Moneda fuerte, vida frágil: Ecuador y El Salvador han adoptado el dólar como moneda nacional, pero la
población huye. Nunca esos países habían producido tanta pobreza y tantos emigrantes. La venta de carne
humana al extranjero genera desarraigo, tristeza y divisas. Los ecuatorianos obligados a buscar trabajo en otra
parte han enviado a su país, en el año 2001, una cantidad de dinero que supera la suma de las exportaciones de
banano, camarón, atún, café y cacao.

También Uruguay y Argentina expulsan a sus hijos jóvenes. Los emigrantes, nietos de inmigrantes, dejan a sus
espaldas familias destrozadas y memorias que duelen. "Doctor, me rompieron el alma": ¿en qué hospital se cura
eso? En Argentina, un concurso de televisión ofrece, cada día, el premio más codiciado: un empleo. Las colas
son larguísimas. El programa elige los candidatos, y el público vota. Consigue trabajo el que más lágrimas
derrama y más lágrimas arranca. Sony Pictures está vendiendo la exitosa fórmula en todo el mundo.

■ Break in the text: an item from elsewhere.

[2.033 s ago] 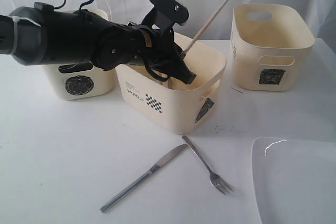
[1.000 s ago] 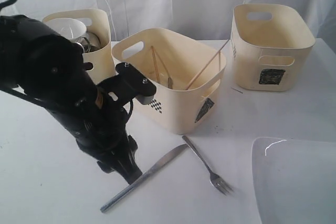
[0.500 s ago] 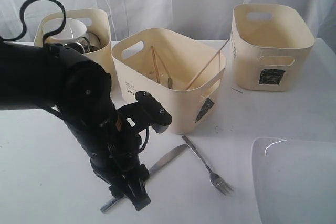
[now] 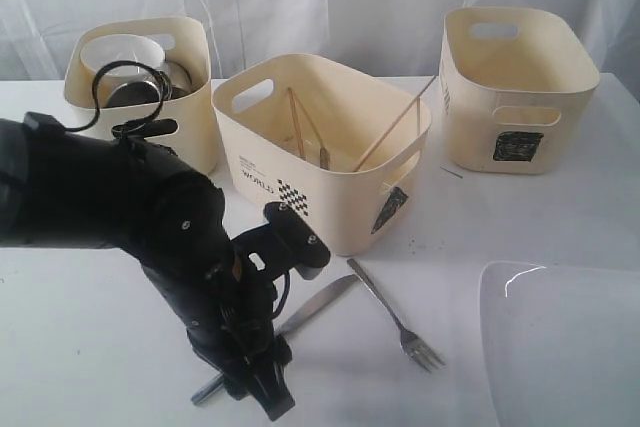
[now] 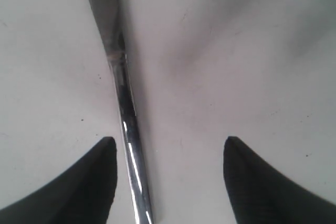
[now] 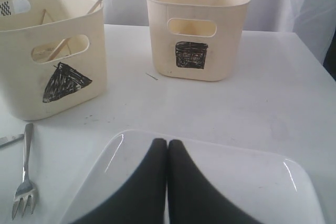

¿Qué empleo? El que venga. ¿Por cuánto? Por lo que sea y como sea. La desesperación de los que buscan
trabajo, y la angustia de los que temen perderlo, obligan a aceptar lo inaceptable. En todo el mundo se impone
"el modelo Wal-Mart". La empresa número uno de Estados Unidos prohíbe los sindicatos y estira los horarios sin
pagar horas extra. El Mercado exporta su lucrativo ejemplo. Cuanto más dolidos están los países, más fácil
resulta convertir el derecho laboral en papel mojado.
Y más fácil resulta, también, sacrificar otros derechos. Los papás del caos venden el orden. La pobreza y la
desocupación multiplican la delincuencia, que difunde el pánico, y en ese caldo de cultivo florece lo peor. Los
militares argentinos, que mucho saben de crímenes, están siendo invitados a combatir el crimen: que vengan a
salvarnos de la delincuencia, clama a gritos Carlos Menem, un funcionario del Mercado que de delincuencia sabe
mucho porque la ejerció como nadie cuando fue presidente.

Costos bajísimos, ganancias mil, controles cero: un barco petrolero se parte por la mitad y la mortífera marea
negra ataca las costas de Galicia y más allá.

El negocio más rentable del mundo genera fortunas y desastres "naturales". Los gases venenosos que el
petróleo echa al aire son la causa principal del agujero del ozono, que ya tiene el tamaño de Estados Unidos, y
de la locura del clima. En Etiopía y en otros países africanos, la sequía está condenando a millones de personas
a la peor hambruna de los últimos veinte años, mientras Alemania y otros países europeos vienen de sufrir
inundaciones que han sido la peor catástrofe del último medio siglo.

Además, el petróleo genera guerras. Pobre Irak.

Tomado de:
Brecha, Montevideo, viernes 13 de diciembre de 2002.